From first to last the journey has been attended by misfortune as well as mistake. They had set forth on this perilous enterprise fondly hoping they could combine pleasure for themselves, with profit to their fellow-creatures, and by this wild adventure open up a track for future emigrants—a high road in the days to come from the shores of the Atlantic to the Pacific—a path by which adventurers from the old world should travel across the Rocky Mountains to the gold-fields of the new world. They had started with high hopes—or Lucius had at least cherished this dream above all thought of personal enjoyment—hopes of being reckoned among the golden band of adventurers whose daring has enlarged man’s dominion over that wide world God gave him for his heritage—hopes of seeing their names recorded on that grand muster-roll which begins with Hercules, and ends with Livingstone. They had started from Fort Edmonton with three horses, two guides, and a fair outfit; but they had left that point too late in the year, as the guardians of the fort warned them. They were entreated to postpone their attempt till the following summer, but they had already spent one winter in camp between Carlton and Edmonton, and the two young men were resolutely set against farther delay. Absalom Schanck, much more phlegmatic, would have willingly wintered at the fort, where there was good entertainment, and where he could have smoked his pipe and looked out of window at the pine-tops and the snow from one week’s end to another, resigned to circumstances, and patiently awaiting remittances from England. But to Lucius Davoren and Geoffrey Hossack the idea of such loss of time was unendurable. They had both seen as much as they cared to see of the trapper’s life during the past winter. Both were eager to push on to fresh woods and pastures new, Geoffrey moved by the predatory instincts of the sportsman, Lucius fevered by the less selfish and more ambitious desire to discover that grand highway which he had dreamed of, between the two great oceans. The star which guided his pilgrimage was the lodestar of the discoverer. No idle fancy, no caprice of the moment, could have tempted him aside from the settled purpose of his journey. But a mountain-sheep—the bighorn—or a wild goat, seen high up on some crag against the clear cold sky, was magnet enough to draw Geoffrey twenty miles out of his course.
Of the two guides, one deserted before they had crossed the range, making off quietly with one of their horses—the best, by the way—and leaving them, after a long day and night of wonderment, to the melancholy conviction that they had been cheated. They retraced their way for one day’s journey, sent their other guide, an Indian, back some distance in search of the deserter, but with no result. This cost them between three and four days. The man had doubtless gone quietly back to Edmonton. To follow him farther would be altogether to abandon their expedition for this year. The days they had already lost were precious as rubies.
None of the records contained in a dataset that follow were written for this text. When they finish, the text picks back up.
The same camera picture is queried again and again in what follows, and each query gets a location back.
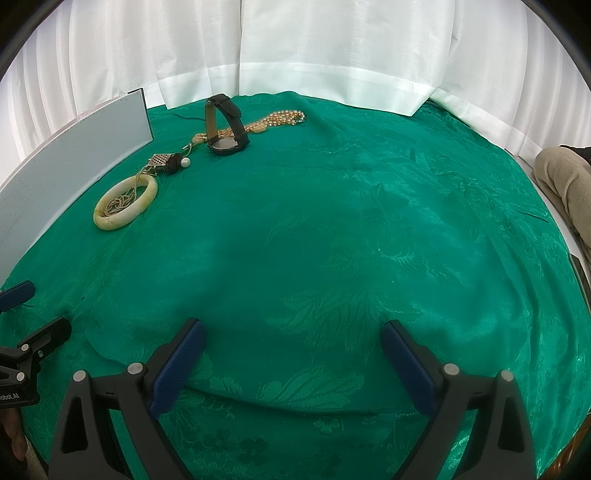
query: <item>white curtain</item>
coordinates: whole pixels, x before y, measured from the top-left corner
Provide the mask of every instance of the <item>white curtain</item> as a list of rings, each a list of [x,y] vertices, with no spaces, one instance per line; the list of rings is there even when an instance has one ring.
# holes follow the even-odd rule
[[[440,85],[454,0],[243,0],[240,93],[412,115]]]
[[[0,183],[95,105],[295,90],[412,115],[431,97],[532,162],[591,145],[591,92],[521,0],[66,0],[0,82]]]
[[[551,145],[591,145],[591,92],[550,29],[521,1],[456,0],[433,100],[533,164]]]

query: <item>white board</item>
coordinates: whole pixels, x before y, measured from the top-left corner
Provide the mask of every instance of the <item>white board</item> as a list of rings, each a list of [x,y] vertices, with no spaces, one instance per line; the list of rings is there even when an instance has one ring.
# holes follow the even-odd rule
[[[151,141],[136,90],[78,116],[31,153],[0,186],[0,287],[80,195]]]

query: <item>screw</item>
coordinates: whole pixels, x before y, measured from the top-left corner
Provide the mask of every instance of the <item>screw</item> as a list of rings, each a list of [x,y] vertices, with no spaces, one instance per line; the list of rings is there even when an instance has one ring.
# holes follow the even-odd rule
[[[140,364],[139,362],[136,362],[136,363],[131,364],[129,367],[127,367],[127,372],[131,375],[137,375],[137,374],[141,373],[143,369],[144,369],[144,366],[142,364]]]
[[[443,371],[448,375],[457,375],[460,373],[460,367],[456,364],[445,364],[443,365]]]
[[[86,372],[84,370],[78,370],[72,378],[74,382],[81,382],[86,378]]]
[[[501,370],[501,378],[506,382],[512,382],[515,378],[515,375],[509,370]]]

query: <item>green satin fabric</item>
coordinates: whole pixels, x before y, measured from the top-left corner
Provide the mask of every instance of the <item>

‘_En avant!_’ exclaimed Geoffrey.
‘Excelsior!’ cried Lucius.
The German was quiescent. ‘I zink you leat me to my deaths,’ he said; ‘but man must die one time. Gismet, as the Durks say. They are wise beobles, ze Durks.’
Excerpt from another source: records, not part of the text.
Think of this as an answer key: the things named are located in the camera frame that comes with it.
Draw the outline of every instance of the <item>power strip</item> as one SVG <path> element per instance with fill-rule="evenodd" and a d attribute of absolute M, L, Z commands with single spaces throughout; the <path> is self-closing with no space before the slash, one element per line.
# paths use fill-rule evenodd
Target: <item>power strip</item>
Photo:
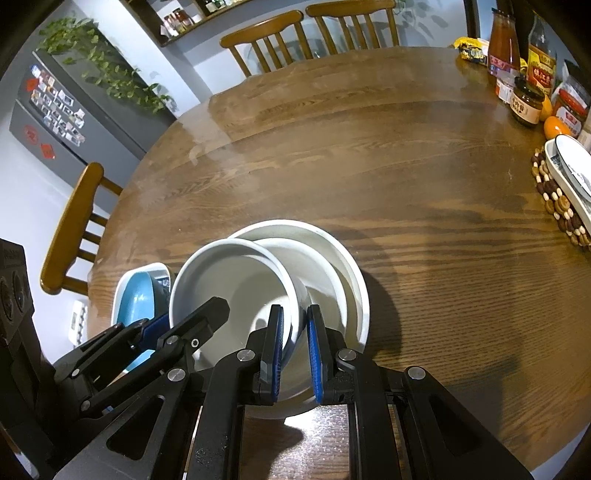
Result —
<path fill-rule="evenodd" d="M 86 341 L 86 319 L 88 317 L 87 305 L 76 300 L 72 311 L 72 322 L 68 331 L 68 339 L 75 347 Z"/>

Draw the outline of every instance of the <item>white container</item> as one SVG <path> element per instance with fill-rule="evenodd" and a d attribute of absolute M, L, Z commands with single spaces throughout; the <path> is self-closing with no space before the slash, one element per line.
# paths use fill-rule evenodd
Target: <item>white container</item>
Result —
<path fill-rule="evenodd" d="M 249 225 L 230 238 L 261 240 L 288 238 L 312 247 L 334 267 L 347 299 L 345 342 L 363 352 L 369 333 L 369 296 L 361 270 L 347 249 L 332 235 L 309 223 L 296 220 L 267 220 Z"/>
<path fill-rule="evenodd" d="M 347 325 L 345 289 L 328 260 L 312 247 L 295 240 L 265 238 L 255 243 L 275 255 L 291 278 L 303 283 L 310 304 L 320 306 L 325 325 L 344 335 Z M 278 402 L 272 407 L 250 407 L 249 415 L 280 419 L 315 407 L 311 382 L 308 336 L 303 332 L 289 363 L 282 366 Z"/>
<path fill-rule="evenodd" d="M 241 239 L 218 240 L 200 248 L 183 265 L 174 283 L 171 327 L 211 297 L 226 299 L 230 316 L 195 352 L 197 370 L 211 368 L 227 354 L 244 348 L 248 335 L 267 325 L 272 304 L 284 309 L 283 362 L 289 360 L 310 300 L 303 285 L 290 278 L 269 250 Z"/>

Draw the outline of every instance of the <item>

The Indian promised to remain faithful, ay, even to death; of which fatal issue these savages think somewhat lightly; life for them mostly signifying hardship and privation, brightened only by rare libations of rum. He was promoted from a secondary position to the front rank, and was now their sole guide. With their cavalcade thus shrunken they pushed bravely on, crossed the mountains by the Yellow Head Pass, looked down from among snow-clad pinnacles upon the Athabasca river, rushing madly between its steep banks, and reached Jasper House, a station of the Hudson’s Bay Company, which they found void of all human life, a mere shell or empty simulacrum; in the distance a cheering object to look upon, promising welcome and shelter; and giving neither.
For Hossack, that mighty mountain range, those snow-clad peaks, towering skyward, had an irresistible attraction. He had done a good deal of Alpine climbing in his long vacations, had scaled peaks which few have ever succeeded in surmounting, and had made his name a household word among the Swiss guides, but such a range as this was new to him. Here there was a larger splendour, an infinite beauty. The world which he had looked down upon from Mont Blanc—lakes, valleys, and villages dwarfed by the distance—was a mere tea-board landscape, a toy-shop panorama, compared with this. He drew in his breath and gazed in a dumb rapture,
‘Or like stout Cortez, when, with eagle eyes, He stared at the Pacific.’
Here, again, they lost considerable time; for even Davoren’s stronger mind was beguiled by the glory of that splendid scene. He consented to a week’s halt on the margin of the Athabasca, climbed the mountain-steeps with his friend, chased the bighorn with footstep light and daring as the chamois-hunter’s; and found himself sometimes, after the keen pleasures of the hunt, with his moccasins in rags, and his naked feet cut and bleeding, a fact of which he had been supremely unconscious so long as the chase lasted. Sometimes, after descending to the lower earth, laden with their quarry, the hunters looked upward and saw the precipices they had trodden, the narrow cornice of rock along which they had run in pursuit of their prey—saw, and shuddered. Had they been really within a hair’s-breadth of death?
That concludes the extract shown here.